• [Exercise objective]: Track down each line below containing the string "named" and copy it.

--

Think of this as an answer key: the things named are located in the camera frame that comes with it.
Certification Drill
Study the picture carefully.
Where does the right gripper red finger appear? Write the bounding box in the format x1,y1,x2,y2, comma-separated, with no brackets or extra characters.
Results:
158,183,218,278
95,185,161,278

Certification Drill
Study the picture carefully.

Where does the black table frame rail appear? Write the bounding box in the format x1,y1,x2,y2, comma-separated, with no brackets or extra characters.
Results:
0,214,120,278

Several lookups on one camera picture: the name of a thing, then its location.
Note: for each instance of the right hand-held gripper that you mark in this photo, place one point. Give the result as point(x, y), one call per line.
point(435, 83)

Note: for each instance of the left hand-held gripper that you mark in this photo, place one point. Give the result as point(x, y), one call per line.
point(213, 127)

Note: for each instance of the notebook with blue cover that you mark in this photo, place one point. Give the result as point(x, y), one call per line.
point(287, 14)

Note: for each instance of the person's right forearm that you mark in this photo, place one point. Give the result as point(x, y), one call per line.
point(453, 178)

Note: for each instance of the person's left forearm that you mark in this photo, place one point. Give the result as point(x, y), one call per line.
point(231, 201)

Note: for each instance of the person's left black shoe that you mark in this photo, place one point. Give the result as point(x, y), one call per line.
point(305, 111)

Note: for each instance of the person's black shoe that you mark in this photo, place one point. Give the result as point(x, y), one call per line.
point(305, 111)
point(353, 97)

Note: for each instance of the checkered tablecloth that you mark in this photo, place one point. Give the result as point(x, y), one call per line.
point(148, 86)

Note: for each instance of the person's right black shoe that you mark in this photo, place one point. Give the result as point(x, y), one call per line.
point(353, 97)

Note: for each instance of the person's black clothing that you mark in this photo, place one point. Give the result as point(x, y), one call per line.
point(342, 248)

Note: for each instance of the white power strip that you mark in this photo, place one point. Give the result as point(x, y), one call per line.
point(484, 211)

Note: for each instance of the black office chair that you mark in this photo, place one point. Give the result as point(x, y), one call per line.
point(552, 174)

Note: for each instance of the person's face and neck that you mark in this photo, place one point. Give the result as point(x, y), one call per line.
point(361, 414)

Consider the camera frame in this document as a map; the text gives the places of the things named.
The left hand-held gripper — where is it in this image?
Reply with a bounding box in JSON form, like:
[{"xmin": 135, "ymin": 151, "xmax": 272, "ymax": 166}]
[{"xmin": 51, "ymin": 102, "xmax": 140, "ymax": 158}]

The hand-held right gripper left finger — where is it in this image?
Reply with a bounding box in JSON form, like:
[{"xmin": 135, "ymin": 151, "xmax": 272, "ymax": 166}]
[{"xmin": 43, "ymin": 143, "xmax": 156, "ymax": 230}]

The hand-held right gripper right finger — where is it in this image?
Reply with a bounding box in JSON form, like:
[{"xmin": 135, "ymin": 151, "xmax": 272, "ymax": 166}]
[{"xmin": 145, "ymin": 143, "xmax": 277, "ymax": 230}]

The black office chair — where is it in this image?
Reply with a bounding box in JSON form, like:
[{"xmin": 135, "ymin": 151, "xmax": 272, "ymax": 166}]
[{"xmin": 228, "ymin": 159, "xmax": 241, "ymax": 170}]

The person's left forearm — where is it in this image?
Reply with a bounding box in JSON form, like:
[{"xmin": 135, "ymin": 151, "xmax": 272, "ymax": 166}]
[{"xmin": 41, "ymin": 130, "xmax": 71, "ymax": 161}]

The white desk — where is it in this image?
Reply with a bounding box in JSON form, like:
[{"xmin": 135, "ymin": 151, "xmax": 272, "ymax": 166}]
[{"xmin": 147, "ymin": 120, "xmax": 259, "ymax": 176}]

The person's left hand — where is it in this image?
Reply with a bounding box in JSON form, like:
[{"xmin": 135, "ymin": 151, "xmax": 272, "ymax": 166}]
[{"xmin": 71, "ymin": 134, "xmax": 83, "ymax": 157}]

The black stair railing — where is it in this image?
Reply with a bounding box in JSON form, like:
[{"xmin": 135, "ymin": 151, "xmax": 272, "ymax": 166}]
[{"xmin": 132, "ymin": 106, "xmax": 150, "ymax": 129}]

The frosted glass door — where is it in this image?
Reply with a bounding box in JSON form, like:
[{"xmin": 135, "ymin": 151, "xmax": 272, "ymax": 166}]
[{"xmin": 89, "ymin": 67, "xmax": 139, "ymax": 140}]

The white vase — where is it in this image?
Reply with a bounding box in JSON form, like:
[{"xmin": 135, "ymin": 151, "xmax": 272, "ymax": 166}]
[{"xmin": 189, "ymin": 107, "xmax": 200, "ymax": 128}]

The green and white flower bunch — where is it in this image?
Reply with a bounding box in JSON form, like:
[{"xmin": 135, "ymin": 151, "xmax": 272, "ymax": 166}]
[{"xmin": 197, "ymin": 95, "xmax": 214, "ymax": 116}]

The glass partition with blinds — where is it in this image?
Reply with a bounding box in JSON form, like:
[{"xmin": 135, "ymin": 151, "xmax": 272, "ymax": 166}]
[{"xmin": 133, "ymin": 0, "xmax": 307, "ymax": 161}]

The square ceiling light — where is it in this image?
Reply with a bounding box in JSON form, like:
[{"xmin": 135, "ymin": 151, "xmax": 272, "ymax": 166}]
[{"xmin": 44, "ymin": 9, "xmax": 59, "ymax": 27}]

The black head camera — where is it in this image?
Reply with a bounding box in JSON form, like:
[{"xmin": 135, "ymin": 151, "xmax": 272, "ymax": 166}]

--

• [Written response]:
Think of this as an answer key: the things named are located in the camera frame that comes with it.
Consider the camera frame in this document as a map; the text gives the places of the things named.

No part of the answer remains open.